POLITICS

Nova Scotia government feels opposition scorn on health care bargaining

03/26/2015 01:01 EDT | Updated 05/26/2015 05:59 EDT
HALIFAX - The approach taken by the Nova Scotia government to settle which unions will bargain on behalf of health workers drew scorn Thursday from the opposition parties, who accused the Liberals of retreating when its tough tactics proved futile.

Under the changes introduced to the Health Authorities Act as the legislature's spring session opened, four councils would negotiate collective agreements on behalf of health workers when the number of health authorities is cut from 10 to two next week.

Health Minister Leo Glavine said the councils would bargain on behalf of nursing, health care, support and administrative workers.

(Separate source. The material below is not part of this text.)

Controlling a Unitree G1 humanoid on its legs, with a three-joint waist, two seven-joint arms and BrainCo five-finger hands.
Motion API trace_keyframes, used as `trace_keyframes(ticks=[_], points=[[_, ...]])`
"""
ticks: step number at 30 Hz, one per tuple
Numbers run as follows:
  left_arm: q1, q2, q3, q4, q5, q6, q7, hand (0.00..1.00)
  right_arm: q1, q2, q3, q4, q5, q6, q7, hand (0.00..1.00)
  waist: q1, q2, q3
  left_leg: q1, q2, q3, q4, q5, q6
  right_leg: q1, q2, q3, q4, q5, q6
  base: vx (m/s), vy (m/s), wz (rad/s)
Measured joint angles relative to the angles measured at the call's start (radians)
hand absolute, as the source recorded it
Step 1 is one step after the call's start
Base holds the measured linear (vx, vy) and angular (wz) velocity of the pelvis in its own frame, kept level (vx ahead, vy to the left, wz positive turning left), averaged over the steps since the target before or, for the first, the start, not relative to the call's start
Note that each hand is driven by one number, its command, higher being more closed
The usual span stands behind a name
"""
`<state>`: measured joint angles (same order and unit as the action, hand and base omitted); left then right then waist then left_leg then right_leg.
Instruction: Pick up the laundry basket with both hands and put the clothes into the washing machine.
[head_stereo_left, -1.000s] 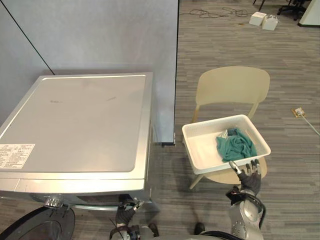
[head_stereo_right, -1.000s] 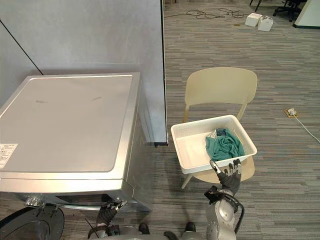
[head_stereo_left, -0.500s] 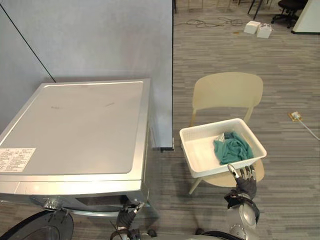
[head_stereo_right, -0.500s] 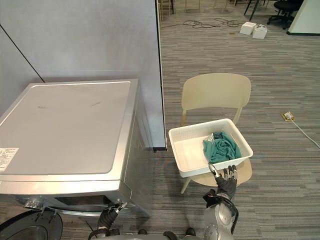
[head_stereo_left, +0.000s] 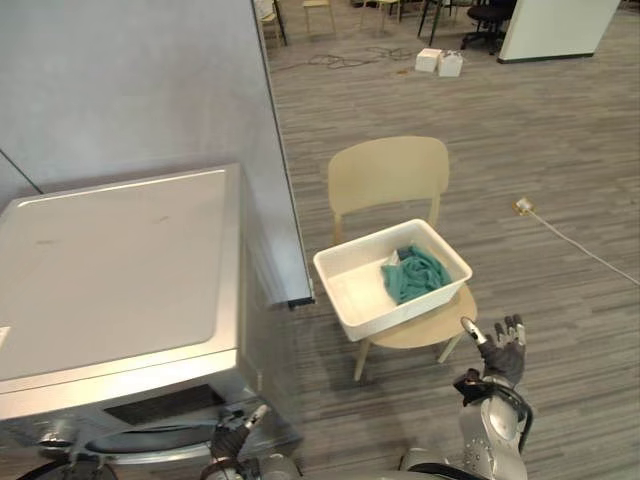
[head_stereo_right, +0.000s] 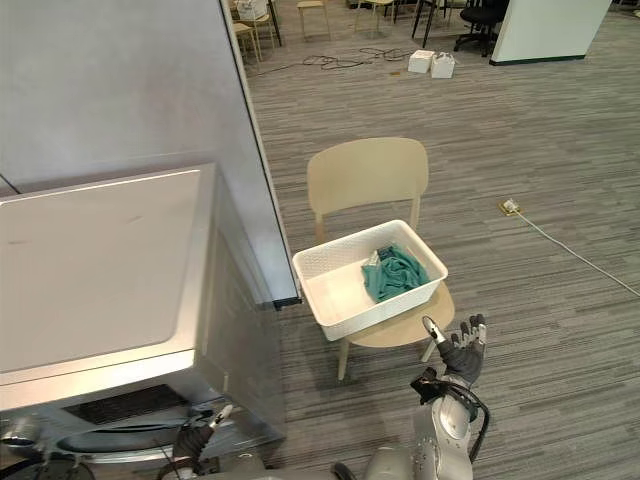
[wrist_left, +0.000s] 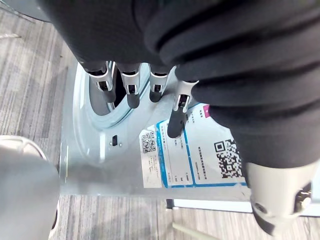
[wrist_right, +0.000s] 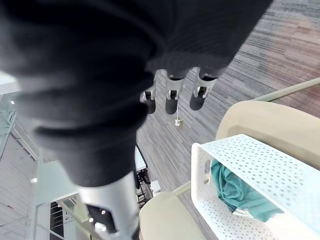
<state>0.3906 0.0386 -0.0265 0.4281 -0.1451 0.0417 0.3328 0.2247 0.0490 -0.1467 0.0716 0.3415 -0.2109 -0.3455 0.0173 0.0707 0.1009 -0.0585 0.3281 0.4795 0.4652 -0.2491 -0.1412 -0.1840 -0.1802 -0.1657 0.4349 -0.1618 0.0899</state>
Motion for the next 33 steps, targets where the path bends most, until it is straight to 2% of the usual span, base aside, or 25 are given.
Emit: trace_keyframes(ticks=[1,2,3,4,5,6,7,8,9,10,11,12,14,15,19,20,22,23,25,26,27,29,31,33], points=[[0.035,0.004,-0.002,-0.013,0.000,-0.001,-0.004,0.00,0.015,0.000,0.008,0.000,0.000,0.003,0.000,0.00,-0.001,0.019,-0.016,0.004,0.049,-0.001,-0.004,0.003,-0.006,0.004,0.046,-0.017,-0.005,-0.020,-0.026,0.10,-0.329,-0.27],[0.056,0.000,-0.003,-0.022,-0.003,-0.001,-0.005,0.00,0.026,0.001,0.010,0.000,-0.001,0.003,-0.001,0.00,-0.003,0.015,-0.023,0.005,0.072,0.002,-0.009,0.014,0.014,0.007,0.062,-0.030,-0.013,-0.030,-0.041,0.16,-0.328,-0.12],[0.076,-0.007,-0.015,-0.055,-0.004,-0.009,-0.029,0.00,0.044,0.009,0.009,0.000,-0.004,0.004,-0.003,0.00,0.002,0.020,-0.037,-0.006,0.112,0.015,0.029,0.051,0.161,0.023,0.092,-0.046,-0.030,-0.042,-0.067,0.17,-0.270,0.08],[0.078,-0.024,-0.018,-0.060,-0.012,-0.016,-0.048,0.00,0.055,0.006,0.005,0.000,-0.023,0.005,-0.015,0.00,0.001,0.017,-0.038,-0.043,0.161,0.019,0.110,0.093,0.286,0.054,0.124,-0.063,-0.059,-0.034,-0.101,0.23,-0.419,0.09],[0.078,-0.036,-0.025,-0.066,-0.011,-0.029,-0.058,0.00,0.055,0.001,0.006,0.000,-0.034,0.005,-0.023,0.00,0.002,0.019,-0.038,-0.056,0.184,0.018,0.150,0.109,0.297,0.071,0.144,-0.066,-0.073,-0.027,-0.106,0.25,-0.387,-0.03],[0.062,-0.053,-0.058,-0.077,-0.009,-0.049,-0.082,0.00,0.052,-0.008,0.003,-0.002,-0.041,0.007,-0.027,0.00,0.006,0.014,-0.037,-0.082,0.194,0.000,0.235,0.100,0.267,0.103,0.167,-0.066,-0.093,-0.024,-0.128,0.22,-0.278,-0.13],[0.047,-0.060,-0.076,-0.081,-0.009,-0.056,-0.094,0.00,0.050,-0.015,-0.001,-0.007,-0.043,0.010,-0.028,0.00,0.009,0.015,-0.037,-0.091,0.175,-0.010,0.274,0.082,0.240,0.119,0.169,-0.070,-0.105,-0.023,-0.134,0.23,-0.201,-0.08],[0.001,-0.071,-0.101,-0.087,0.000,-0.076,-0.114,0.00,0.046,-0.026,-0.010,-0.024,-0.053,0.013,-0.041,0.00,0.006,0.012,-0.039,-0.103,0.103,-0.009,0.304,0.053,0.202,0.136,0.163,-0.076,-0.126,-0.017,-0.143,0.13,-0.119,0.01],[-0.018,-0.076,-0.101,-0.093,0.000,-0.084,-0.116,0.00,0.041,-0.028,-0.012,-0.027,-0.064,0.013,-0.048,0.00,0.005,0.012,-0.039,-0.102,0.068,-0.001,0.293,0.048,0.197,0.140,0.163,-0.076,-0.134,-0.015,-0.147,0.13,-0.100,-0.02],[-0.041,-0.076,-0.100,-0.106,0.000,-0.094,-0.115,0.00,0.032,-0.029,-0.013,-0.028,-0.072,0.013,-0.054,0.00,0.004,0.013,-0.040,-0.100,0.018,0.015,0.246,0.046,0.194,0.148,0.164,-0.075,-0.143,-0.011,-0.152,0.12,-0.047,-0.05],[-0.069,-0.075,-0.096,-0.108,0.000,-0.106,-0.114,0.00,0.023,-0.029,-0.014,-0.028,-0.077,0.016,-0.063,0.00,0.004,0.013,-0.040,-0.088,-0.041,0.010,0.162,0.027,0.162,0.147,0.163,-0.074,-0.147,-0.011,-0.152,0.16,-0.038,-0.03],[-0.085,-0.075,-0.094,-0.107,0.000,-0.106,-0.111,0.00,0.012,-0.029,-0.026,-0.028,-0.078,0.018,-0.071,0.00,0.004,0.017,-0.042,-0.060,-0.099,-0.021,0.050,0.022,0.149,0.147,0.163,-0.077,-0.147,-0.011,-0.152,0.17,-0.032,0.03],[-0.096,-0.075,-0.094,-0.104,0.001,-0.106,-0.109,0.00,-0.006,-0.023,-0.053,-0.027,-0.080,0.019,-0.093,0.00,-0.002,0.017,-0.042,0.008,-0.144,-0.060,-0.098,0.018,0.134,0.149,0.159,-0.083,-0.149,-0.009,-0.148,0.12,-0.006,0.16],[-0.108,-0.074,-0.094,-0.097,0.001,-0.104,-0.109,0.00,-0.012,-0.016,-0.081,-0.028,-0.107,0.020,-0.110,0.00,-0.001,0.010,-0.037,0.021,-0.164,-0.067,-0.135,0.027,0.129,0.150,0.145,-0.092,-0.143,-0.008,-0.140,0.05,0.017,0.24],[-0.138,-0.065,-0.120,-0.025,0.020,-0.090,-0.111,0.00,-0.016,0.004,-0.185,-0.028,-0.161,0.023,-0.151,0.00,-0.018,-0.005,-0.027,0.045,-0.219,-0.144,-0.162,0.031,0.139,0.144,0.072,-0.149,0.006,-0.042,-0.075,0.00,0.067,0.65],[-0.135,-0.050,-0.129,-0.025,0.041,-0.088,-0.112,0.00,-0.023,0.007,-0.213,-0.028,-0.173,0.023,-0.164,0.00,-0.027,-0.013,-0.022,0.056,-0.235,-0.162,-0.177,0.039,0.149,0.140,0.054,-0.147,0.041,-0.042,-0.071,0.01,0.079,0.60],[-0.136,-0.039,-0.129,-0.026,0.056,-0.086,-0.112,0.00,-0.033,0.007,-0.240,-0.028,-0.196,0.023,-0.183,0.00,-0.028,-0.014,-0.024,0.051,-0.245,-0.184,-0.187,0.048,0.164,0.117,0.043,-0.128,0.070,-0.037,-0.063,0.03,0.072,0.47],[-0.137,-0.033,-0.128,-0.026,0.062,-0.086,-0.111,0.00,-0.041,0.007,-0.249,-0.028,-0.197,0.023,-0.193,0.00,-0.029,-0.010,-0.026,0.039,-0.247,-0.198,-0.187,0.051,0.168,0.099,0.040,-0.102,0.075,-0.054,-0.076,0.05,0.040,0.35],[-0.138,-0.019,-0.127,-0.026,0.061,-0.086,-0.108,0.00,-0.041,0.016,-0.253,-0.031,-0.197,0.025,-0.201,0.00,-0.028,-0.022,-0.027,0.014,-0.255,-0.221,-0.179,0.052,0.168,0.096,0.036,-0.040,0.007,-0.046,-0.072,0.04,-0.008,0.39],[-0.141,-0.015,-0.126,-0.024,0.061,-0.084,-0.109,0.00,-0.040,0.024,-0.256,-0.031,-0.197,0.028,-0.202,0.00,-0.029,-0.045,-0.023,-0.002,-0.270,-0.237,-0.166,0.052,0.166,0.115,0.036,0.023,-0.050,-0.027,-0.034,0.07,-0.076,0.49],[-0.140,-0.020,-0.127,-0.022,0.061,-0.081,-0.110,0.00,-0.040,0.023,-0.268,-0.032,-0.197,0.035,-0.202,0.00,-0.023,-0.049,-0.021,-0.005,-0.272,-0.249,-0.168,0.059,0.158,0.139,0.037,0.032,-0.090,-0.031,-0.028,0.07,-0.088,0.35],[-0.134,-0.037,-0.132,-0.022,0.061,-0.081,-0.112,0.00,-0.041,0.021,-0.270,-0.032,-0.201,0.048,-0.200,0.00,-0.002,-0.047,-0.021,-0.004,-0.271,-0.255,-0.183,0.066,0.147,0.160,0.045,0.029,-0.139,-0.031,-0.027,0.06,-0.079,0.08],[-0.128,-0.049,-0.138,-0.022,0.059,-0.081,-0.116,0.00,-0.045,0.017,-0.269,-0.032,-0.232,0.082,-0.193,0.00,0.001,-0.044,-0.023,-0.008,-0.269,-0.266,-0.189,0.074,0.139,0.170,0.053,0.023,-0.165,-0.027,-0.027,0.04,-0.074,0.17],[-0.125,-0.048,-0.140,-0.023,0.058,-0.081,-0.122,0.00,-0.086,-0.037,-0.298,-0.001,-0.269,0.127,-0.176,0.00,-0.001,-0.041,-0.020,-0.044,-0.269,-0.295,-0.189,0.082,0.136,0.168,0.057,-0.009,-0.182,-0.024,-0.030,0.01,-0.061,0.34]])
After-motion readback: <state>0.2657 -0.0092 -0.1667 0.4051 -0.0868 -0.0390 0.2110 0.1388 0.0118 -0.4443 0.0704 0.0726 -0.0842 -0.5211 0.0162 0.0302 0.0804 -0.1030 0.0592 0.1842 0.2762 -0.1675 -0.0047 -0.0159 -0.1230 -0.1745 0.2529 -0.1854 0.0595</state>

The Nova Scotia Nurses Union would be the lead negotiator for nurses and licensed practical nurses, the Nova Scotia Government and General Employees Union would bargain for health care workers, Unifor would handle talks for support workers and CUPE for administrative professionals.

Glavine said the changes would streamline bargaining by cutting the number of units from 50 to four and help eliminate protracted rounds of bargaining with unions.

"It shouldn't take years to negotiate and reach settlements," said Glavine. "It didn't make sense. We now have a better approach."

The legislative changes follow an agreement struck with the province's public-sector unions earlier this month after the government dismissed arbitrator James Dorsey, who was hired to settle issues surrounding union representation under a bill passed last fall.

That legislation was staunchly opposed by the unions. They argued it was undemocratic and unconstitutional because it said no union could represent more than one of the bargaining units for various health professionals. The unions had been advocating so-called bargaining associations.

NDP labour critic Frank Corbett said the changes represented a government retreat on a position the unions had advocated in negotiations last summer.

"They could have brought in a Jim Dorsey-esque person back in the summer and had it mediated then," said Corbett.

But then Corbett went further, saying Premier Stephen McNeil wanted to look like a tough guy in dealing with the unions.

Progressive Conservative Leader Jamie Baillie said there has been a lot of turmoil and expense in getting the process back to where it was six months ago.

"We have an arrangement now that was proposed by the unions themselves and rejected by the premier last fall," said Baillie.

McNeil wouldn't rise to Corbett's bait and didn't concede defeat. The government wasn't close to getting what it wanted during last summer's negotiations, he added.

"Who members belonged to wasn't important to us. We just didn't see any other path to get the lead negotiator because they (unions) refused to give us one."

Under the changes, votes to strike or to ratify a collective agreement would be provincewide across each bargaining unit.